Restava, contudo, uma esperança: as afirmações indecidíveis do trabalho de Gödel eram algo artificiais. Eram de truques de codificação numérica que não traduziam nenhum problema matemático importante, como a Hipótese do Contínuo, por exemplo — a qual, diga-se de passagem, Gödel acreditava ser falsa. Entretanto, a praga da indecidibilidade estava a caminho: em 1963 Paul Cohen mostrou que a Hipótese do Contínuo é indecidível! Para apreciar o impacto dessa nova descoberta, é preciso ressaltar que já pela metade do século XIX, cientes de uma geometria não-euclidiana (a de Lobachevsky) e de uma álgebra não-comutativa (os quatérnios de Hamilton), muitos matemáticos começaram a sustentar que a Matemática não diz respeito a coisa alguma e que seria legítimo investigar relações puramente esquemáticas entre entidades abstratas, sujeitas apenas ao requisito da consistência lógica. Acontece que a nossa cognição tem uma necessidade básica que é difícil de evitar: a necessidade de realidades às quais possamos nos referir — um impulso que acaba por criar realidades na mente. Assim, os matemáticos do século XX começaram a se apoiar num universo platônico de conjuntos como uma forma de atingir a realidade matemática última, na qual todas as coisas são conjuntos, nada mais que conjuntos. O método utilizado por Cohen (que lhe valeu a Medalha Fields em 1966) mostrou, porém, que essa "realidade" sofre de uma indeterminação aguda. Não apenas a Hipótese do Contínuo, mas uma pletora de outras questões matemáticas longamente não respondidas mostraram-se simplesmente irrespondíveis dentro de um quadro de intuições que pareciam seguras. As implicações epistemológicas e mesmo ontológicas ainda aguardam maiores esclarecimentos. Por exemplo, ao contrário da sentença de Gödel, a indecidibilidade da Hipótese do Contínuo não nos dá a menor indicação quanto à sua verdade ou falsidade.

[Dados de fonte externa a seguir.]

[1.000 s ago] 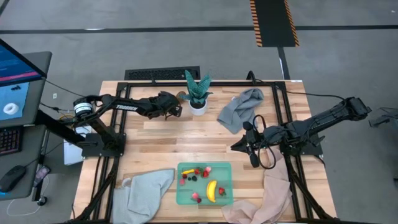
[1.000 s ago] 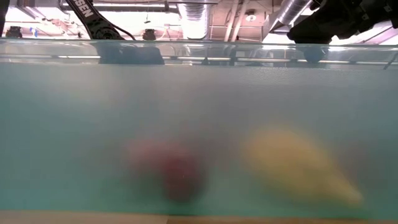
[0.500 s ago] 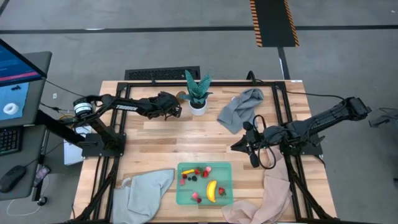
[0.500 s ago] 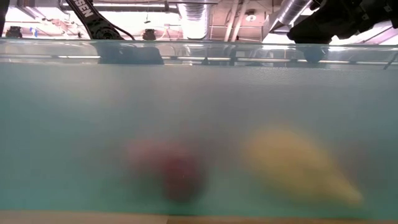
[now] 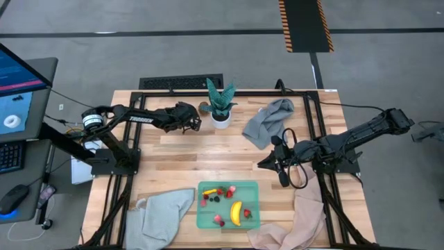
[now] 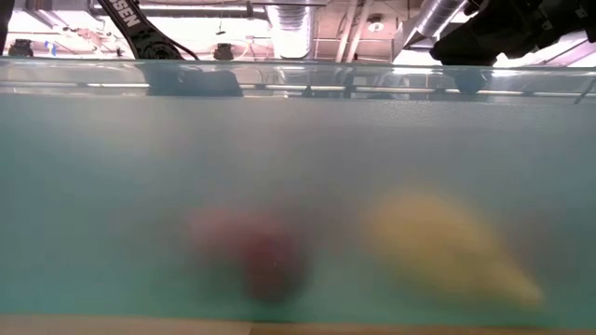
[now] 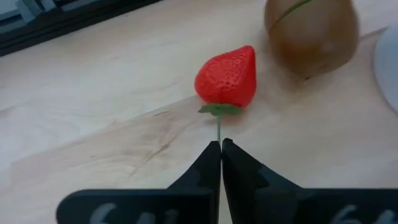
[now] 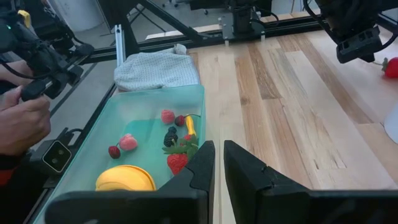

Os físicos têm conseguido explicar os interstícios do átomo ao preço de nos fazer acreditar que a realidade é esquizofrênica. De forma semelhante, ao investigarem os supostos "átomos" da Matemática — os conjuntos —, os matemáticos tatearam uma realidade não menos louca, mas intelectualmente recompensadora. Basta dizer que foram os esforços iniciais de Frege, Russell, Hilbert e Gödel que assentaram os fundamentos teóricos da Ciencia da Computação, muito antes do surgimento do primeiro computador digital eletrônico. Mas a metáfora espacial por meio da qual enxergamos um conjunto como uma "caixa de objetos" tornou-se tão frágil e imprecisa quanto o modelo planetário do átomo. Já não se pode mais falar em "a" teoria dos conjuntos, pois conhecem-se agora diversas "teorias de conjuntos", diversos modelos alternativos para o conceito de contínuo, e com eles infinitas respostas para esta questão básica: quantos pontos tem uma reta? Há até mesmo outras abordagens fundamentistas rivais, não baseadas no conceito de conjunto. Aparentemente, tudo o que foi alguma vez imaginado pode agora ser pensado consistentemente. Por exemplo, os antigos infinitésimos, eliminados da Matemática com os trabalhos de Weierstrass e Cantor, foram parcialmente revividos pela análise não-convencional e completamente revividos (segundo alguns) nos "contínuos autênticos" da geometria diferencial sintética. Pior, dispomos agora de tantas "lógicas" que talvez não se possa mais dizer que haja mesmo uma única "razão". O historiador Morris Kline chegou a declarar a "perda da certeza". Alguns buscaram alento na neurologia, como o matemático A. R. D. Mathias, para quem as dificuldades de quantificar o contínuo se devem ao fato de as percepções analíticas e visuais se processarem em partes diferentes do cérebro. O estudo dos computadores tem forçado a adoção de novas atitudes. Numa frase: a situação está como o Diabo gosta! Sinal dos tempos? Bem, os matemáticos prosseguem contentes em seu trajeto pois, para a Ciência, o pior problema é o conjunto dos problemas tornar-se vazio. Kasparov perdeu para Deep Blue, é verdade ... Mas Andrew Wiles demonstrou o último teorema de Fermat.